What is required –
Wherever the word "gripper" appears in the entries, copy the whole line.

==== Input for this task

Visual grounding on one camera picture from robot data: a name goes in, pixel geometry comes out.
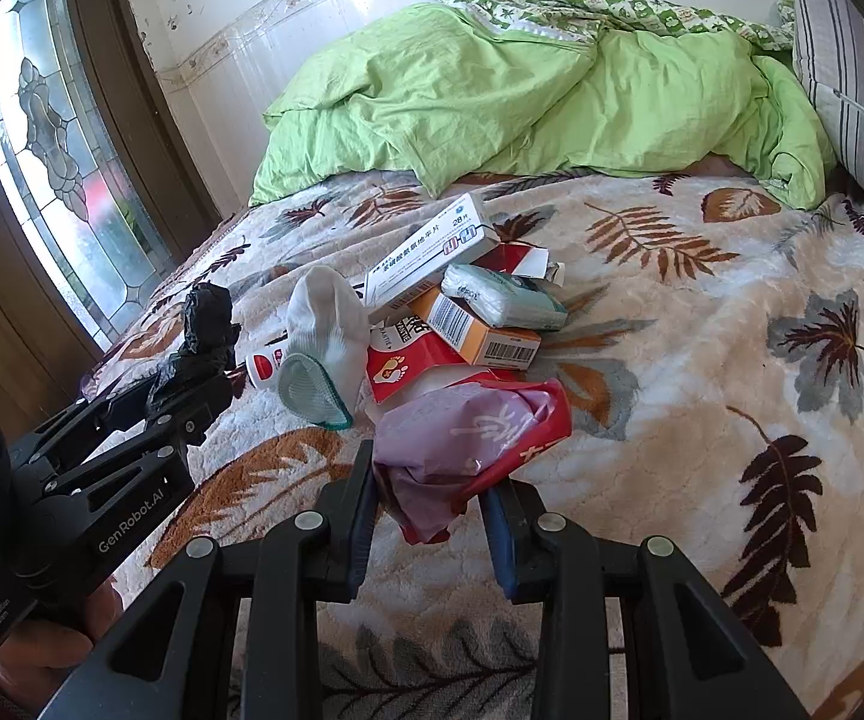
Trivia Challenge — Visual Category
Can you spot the black plastic bag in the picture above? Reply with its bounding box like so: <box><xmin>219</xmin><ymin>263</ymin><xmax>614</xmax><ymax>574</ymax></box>
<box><xmin>145</xmin><ymin>281</ymin><xmax>244</xmax><ymax>421</ymax></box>

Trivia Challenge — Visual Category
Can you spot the small white red-label bottle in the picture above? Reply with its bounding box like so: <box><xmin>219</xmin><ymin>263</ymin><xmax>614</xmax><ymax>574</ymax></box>
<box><xmin>241</xmin><ymin>347</ymin><xmax>290</xmax><ymax>392</ymax></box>

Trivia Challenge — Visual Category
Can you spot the white medicine box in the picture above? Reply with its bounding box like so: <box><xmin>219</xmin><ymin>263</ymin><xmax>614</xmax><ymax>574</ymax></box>
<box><xmin>363</xmin><ymin>193</ymin><xmax>504</xmax><ymax>310</ymax></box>

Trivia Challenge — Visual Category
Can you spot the leaf printed fleece blanket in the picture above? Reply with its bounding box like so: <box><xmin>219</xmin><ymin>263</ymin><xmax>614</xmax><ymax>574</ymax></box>
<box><xmin>79</xmin><ymin>169</ymin><xmax>864</xmax><ymax>720</ymax></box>

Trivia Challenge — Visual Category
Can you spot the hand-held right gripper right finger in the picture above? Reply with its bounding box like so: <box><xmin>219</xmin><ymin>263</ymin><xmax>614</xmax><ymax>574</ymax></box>
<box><xmin>479</xmin><ymin>478</ymin><xmax>812</xmax><ymax>720</ymax></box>

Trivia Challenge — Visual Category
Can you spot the green white tissue packet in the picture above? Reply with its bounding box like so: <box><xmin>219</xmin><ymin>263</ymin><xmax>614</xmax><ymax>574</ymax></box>
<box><xmin>441</xmin><ymin>262</ymin><xmax>569</xmax><ymax>331</ymax></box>

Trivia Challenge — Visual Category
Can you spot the clear green plastic mask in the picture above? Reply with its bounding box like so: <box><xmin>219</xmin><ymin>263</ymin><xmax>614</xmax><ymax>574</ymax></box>
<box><xmin>277</xmin><ymin>352</ymin><xmax>354</xmax><ymax>434</ymax></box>

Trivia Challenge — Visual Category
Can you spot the striped floral pillow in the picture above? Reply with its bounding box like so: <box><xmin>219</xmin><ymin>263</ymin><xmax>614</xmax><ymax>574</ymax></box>
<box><xmin>792</xmin><ymin>0</ymin><xmax>864</xmax><ymax>241</ymax></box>

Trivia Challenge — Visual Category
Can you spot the red packet with footprint print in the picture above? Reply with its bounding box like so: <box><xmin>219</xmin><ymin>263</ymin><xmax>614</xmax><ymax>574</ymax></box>
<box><xmin>364</xmin><ymin>307</ymin><xmax>523</xmax><ymax>404</ymax></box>

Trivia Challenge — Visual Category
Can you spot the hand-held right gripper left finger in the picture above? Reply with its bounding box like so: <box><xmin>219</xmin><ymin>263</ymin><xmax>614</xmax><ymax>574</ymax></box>
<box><xmin>38</xmin><ymin>441</ymin><xmax>382</xmax><ymax>720</ymax></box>

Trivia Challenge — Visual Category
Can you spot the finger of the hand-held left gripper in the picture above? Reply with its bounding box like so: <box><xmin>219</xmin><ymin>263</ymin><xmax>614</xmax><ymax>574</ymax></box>
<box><xmin>42</xmin><ymin>373</ymin><xmax>236</xmax><ymax>571</ymax></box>
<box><xmin>23</xmin><ymin>379</ymin><xmax>155</xmax><ymax>466</ymax></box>

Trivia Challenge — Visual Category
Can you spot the orange medicine box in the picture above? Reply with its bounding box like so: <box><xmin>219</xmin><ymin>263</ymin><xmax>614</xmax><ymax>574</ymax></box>
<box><xmin>408</xmin><ymin>286</ymin><xmax>543</xmax><ymax>370</ymax></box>

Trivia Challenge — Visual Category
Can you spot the stained glass window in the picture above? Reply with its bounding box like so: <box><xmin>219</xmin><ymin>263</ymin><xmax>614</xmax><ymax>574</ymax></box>
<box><xmin>0</xmin><ymin>0</ymin><xmax>185</xmax><ymax>350</ymax></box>

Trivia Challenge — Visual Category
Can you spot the white sock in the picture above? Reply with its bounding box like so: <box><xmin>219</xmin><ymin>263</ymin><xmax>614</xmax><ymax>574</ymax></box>
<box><xmin>282</xmin><ymin>265</ymin><xmax>371</xmax><ymax>406</ymax></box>

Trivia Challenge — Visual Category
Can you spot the green patterned white quilt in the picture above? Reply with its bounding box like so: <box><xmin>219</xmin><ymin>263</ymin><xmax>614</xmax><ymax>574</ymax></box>
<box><xmin>436</xmin><ymin>0</ymin><xmax>797</xmax><ymax>53</ymax></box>

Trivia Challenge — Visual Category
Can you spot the pink and red plastic bag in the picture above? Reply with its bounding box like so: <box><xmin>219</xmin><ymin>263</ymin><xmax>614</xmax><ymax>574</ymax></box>
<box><xmin>372</xmin><ymin>377</ymin><xmax>574</xmax><ymax>545</ymax></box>

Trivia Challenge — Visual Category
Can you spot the plain green duvet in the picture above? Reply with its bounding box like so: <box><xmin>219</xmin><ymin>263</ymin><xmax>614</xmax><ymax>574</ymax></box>
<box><xmin>248</xmin><ymin>1</ymin><xmax>838</xmax><ymax>211</ymax></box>

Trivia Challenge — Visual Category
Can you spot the person's left hand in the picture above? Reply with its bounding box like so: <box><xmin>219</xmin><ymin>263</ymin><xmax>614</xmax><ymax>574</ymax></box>
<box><xmin>0</xmin><ymin>583</ymin><xmax>124</xmax><ymax>715</ymax></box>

========

Answer section –
Can you spot the hand-held right gripper right finger in the picture above? Reply with its bounding box like so: <box><xmin>219</xmin><ymin>263</ymin><xmax>614</xmax><ymax>574</ymax></box>
Can you spot the hand-held right gripper left finger in the picture above? Reply with its bounding box like so: <box><xmin>219</xmin><ymin>263</ymin><xmax>614</xmax><ymax>574</ymax></box>
Can you spot the finger of the hand-held left gripper in the picture above? Reply with its bounding box like so: <box><xmin>219</xmin><ymin>263</ymin><xmax>614</xmax><ymax>574</ymax></box>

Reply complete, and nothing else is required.